Thursday 18 April 2013

Rushford Road (1)


For continuity purposes, I should point out that we saw this place on the same morning as Tressillian Crescent and Montacute Road.   So the fiasco at the end of the previous post has yet to happen.

Rushford Road is a funny little street in the Crofton Park area of Brockley, where the roads generally run northish to southish.  It’s one of the few routes that cut between its longer neighbours Manwood Road and Bexhill Road.  It is also strangely bleak.  A short street, with a hump in the middle as the road mounts a ridge and drops down either side yet offers limited views, as though, despite what logic tells you, the houses are in some way shorter.  Maybe it was just the light that winter morning, although we hadn’t noticed it at the other properties, but there was a smoky grey misery hanging over the street. 

Which was a shame, when I’d lived on Salehurst Road I’d really liked living down that end.  It always felt like I was in the middle of everything, so much more surrounded by SE4 that the more highly rated conservation area which lurks on the northern reaches.  You were close to Mr Lawrence’sWine Bar, Jam Circus, the Brockley Jack – basically I just liked having a range of options of somewhere to go for a drink.  The rows of two or three bedroom two storey terrace houses built at the end of the nineteenth and beginning of the twentieth centuries felt more realistic to me; they were somewhere I could believe that we’d end up rather than the fantasy of a four storey Georgian mansion.

Once again the agent failed to materialise making me begin to wonder whether it was our fault.  Did we exude the scent of people who weren’t serious, or at the very least didn’t have that much money to spend?  The nice family who lived there showed us around anyway which, while very friendly of them, made it harder for us to have a frank conversation.  It’s not as though we intended to be rude, but that’s how taste works: everything we were likely to recoil at, they would have loved.

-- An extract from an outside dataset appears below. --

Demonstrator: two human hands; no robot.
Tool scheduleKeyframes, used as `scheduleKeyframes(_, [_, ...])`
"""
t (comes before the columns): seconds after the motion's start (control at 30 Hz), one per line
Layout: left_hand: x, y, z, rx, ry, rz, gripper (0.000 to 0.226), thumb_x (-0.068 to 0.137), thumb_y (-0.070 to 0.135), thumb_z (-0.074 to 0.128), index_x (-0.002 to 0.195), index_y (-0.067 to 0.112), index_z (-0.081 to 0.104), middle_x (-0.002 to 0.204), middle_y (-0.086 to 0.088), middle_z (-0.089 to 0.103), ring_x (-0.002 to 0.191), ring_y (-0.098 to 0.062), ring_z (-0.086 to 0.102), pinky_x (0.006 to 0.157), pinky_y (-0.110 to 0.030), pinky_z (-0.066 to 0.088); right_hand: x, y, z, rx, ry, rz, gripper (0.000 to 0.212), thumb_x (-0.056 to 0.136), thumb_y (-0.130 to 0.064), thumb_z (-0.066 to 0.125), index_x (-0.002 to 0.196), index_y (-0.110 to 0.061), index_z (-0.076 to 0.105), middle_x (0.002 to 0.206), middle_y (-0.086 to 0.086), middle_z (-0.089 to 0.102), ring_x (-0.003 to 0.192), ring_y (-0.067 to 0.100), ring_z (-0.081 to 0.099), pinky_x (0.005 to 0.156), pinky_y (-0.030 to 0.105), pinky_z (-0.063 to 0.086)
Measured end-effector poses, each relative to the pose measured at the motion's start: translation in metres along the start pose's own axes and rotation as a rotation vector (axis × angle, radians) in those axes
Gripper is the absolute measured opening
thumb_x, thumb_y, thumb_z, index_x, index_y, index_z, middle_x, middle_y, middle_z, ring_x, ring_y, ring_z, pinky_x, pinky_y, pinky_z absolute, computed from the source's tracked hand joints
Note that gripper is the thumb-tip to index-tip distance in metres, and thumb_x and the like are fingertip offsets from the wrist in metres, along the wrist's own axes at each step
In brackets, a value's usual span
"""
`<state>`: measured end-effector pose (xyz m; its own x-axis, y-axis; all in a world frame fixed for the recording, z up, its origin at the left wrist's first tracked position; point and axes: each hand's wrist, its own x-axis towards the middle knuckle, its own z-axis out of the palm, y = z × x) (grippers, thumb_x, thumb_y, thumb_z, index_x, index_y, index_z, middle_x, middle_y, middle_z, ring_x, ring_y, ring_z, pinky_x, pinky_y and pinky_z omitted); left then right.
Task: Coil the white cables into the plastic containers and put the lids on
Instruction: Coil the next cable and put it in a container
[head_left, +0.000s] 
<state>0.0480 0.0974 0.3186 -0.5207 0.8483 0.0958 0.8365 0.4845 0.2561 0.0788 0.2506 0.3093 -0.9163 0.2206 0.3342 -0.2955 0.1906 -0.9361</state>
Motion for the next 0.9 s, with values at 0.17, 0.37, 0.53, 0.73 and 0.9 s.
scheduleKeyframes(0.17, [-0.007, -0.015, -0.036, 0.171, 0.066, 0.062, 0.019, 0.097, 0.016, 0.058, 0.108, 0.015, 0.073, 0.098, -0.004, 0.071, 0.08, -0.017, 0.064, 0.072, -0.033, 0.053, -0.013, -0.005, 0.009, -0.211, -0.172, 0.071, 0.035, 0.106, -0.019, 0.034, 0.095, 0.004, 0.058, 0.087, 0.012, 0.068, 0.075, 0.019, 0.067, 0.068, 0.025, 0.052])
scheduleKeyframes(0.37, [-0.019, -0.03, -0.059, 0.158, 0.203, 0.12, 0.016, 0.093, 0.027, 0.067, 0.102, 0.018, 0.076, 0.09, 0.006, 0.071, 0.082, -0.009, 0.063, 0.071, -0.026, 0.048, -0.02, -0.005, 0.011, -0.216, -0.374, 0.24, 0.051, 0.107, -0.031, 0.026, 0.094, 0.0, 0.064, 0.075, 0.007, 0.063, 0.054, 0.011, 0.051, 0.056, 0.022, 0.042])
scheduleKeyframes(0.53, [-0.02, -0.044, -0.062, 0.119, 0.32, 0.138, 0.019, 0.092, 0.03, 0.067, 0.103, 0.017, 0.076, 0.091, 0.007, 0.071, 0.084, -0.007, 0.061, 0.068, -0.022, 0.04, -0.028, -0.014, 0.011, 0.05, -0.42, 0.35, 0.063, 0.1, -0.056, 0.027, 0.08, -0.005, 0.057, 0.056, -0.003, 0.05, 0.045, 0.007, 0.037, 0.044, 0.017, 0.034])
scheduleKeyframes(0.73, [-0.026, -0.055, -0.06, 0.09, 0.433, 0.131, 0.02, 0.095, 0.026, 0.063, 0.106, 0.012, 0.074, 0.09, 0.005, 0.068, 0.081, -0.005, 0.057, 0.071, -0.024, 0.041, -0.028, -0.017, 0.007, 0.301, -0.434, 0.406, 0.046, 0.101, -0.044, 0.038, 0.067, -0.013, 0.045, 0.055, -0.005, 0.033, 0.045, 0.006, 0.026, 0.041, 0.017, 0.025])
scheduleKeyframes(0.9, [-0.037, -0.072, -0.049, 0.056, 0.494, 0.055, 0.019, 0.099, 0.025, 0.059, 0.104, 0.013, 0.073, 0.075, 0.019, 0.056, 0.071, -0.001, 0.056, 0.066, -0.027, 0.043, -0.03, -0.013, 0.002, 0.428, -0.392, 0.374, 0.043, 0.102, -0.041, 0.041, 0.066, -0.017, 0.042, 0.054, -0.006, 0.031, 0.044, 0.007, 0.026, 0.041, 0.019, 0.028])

1990:  Ali sat in an old deckchair on the concrete slabs and sipped a can of Skol.  The three o’clock sun felt soft on his neck.  A couple of gardens up, the old chap, the Portuguese fella, tended to his garden, snipping off flower heads and dropping them into a plastic sack.  Ali had never understood why people did that.  Sure, he got that it would make them grow afresh, but why cull back something still alive?  Out in the street, over the tops of the houses, he could hear Jimmy Morris and his mate bunking off school again, yelling and shouting at each other about bands and other rubbish that wasn’t really important.

Ali took a sip of his lager.  It was beginning to go warm, but he had to make it last.  He couldn’t afford many more.  A brief breeze caught his newspaper and he had to reach out and grab it, stuffing it under his chair.  He wasn’t sure why he bothered.  There wasn’t anything in it, just more empty classified pages.  It wasn’t as though there were any jobs to apply for. 

Ali felt sorry for Jimmy and the wakeup call he was going to get when school finished.  Ali was nearly twenty and the only work he’d had was casual, cash in hand stuff.  He should have tried harder, concentrated more.  He should have been like Jimmy’s sister, Gemma.  Got himself onto some sort of vocational course.  She always had been smart, now she was a nurse over at King’s.  He heard that she was doing well for herself while he, he just sat in his Mum and Dad’s garden wishing there was  something else to do.

His Dad had blamed Thatcher, of course.  That was what everyone did, wasn’t it?  ‘Economic miracle?  Not round here, son.  S’alright for the city workers.  Sodding yuppies.  Real jobs for real people?  Nah.’

It wasn’t that Ali didn’t agree, but she’d been gone for a year and there was still no change.  He didn’t hate the yuppies with their flash cars, smart suits and bulging wallets.  He was jealous of them.  He was young and he wanted some of the high life too instead all he had was a garden and a steadily warming can of cheap lager.  He wanted more to live than south east London; at least he was honest about it. 

I could guess at what my girlfriend was thinking: that compared to the two places we’d seen that morning already the rooms were very small.  The ceilings seemed lower thanthey really were. I talked up how we could knock the living and dining room through into one and she nodded, but perhaps a little unenthusiastically.  I could see her point.  I too was geeing myself up, but it was hard.  I’d fallen hard for Montacute Road’s hall, but also it was difficult to see beyond the decor and clutter already installed.  Heavy dark wood panelling in the dining room, so much greenery in the living room it was hard to move, fluorescent pink walls and white lace trims in the front bedroom and in every single room, even the empty ones, a television switched on and broadcasting a different channel creating a cacophony of noise that cluttered over itself.  A background soundtrack playing out multiple narratives all at the same time; it was like having the whole damn city in there with us.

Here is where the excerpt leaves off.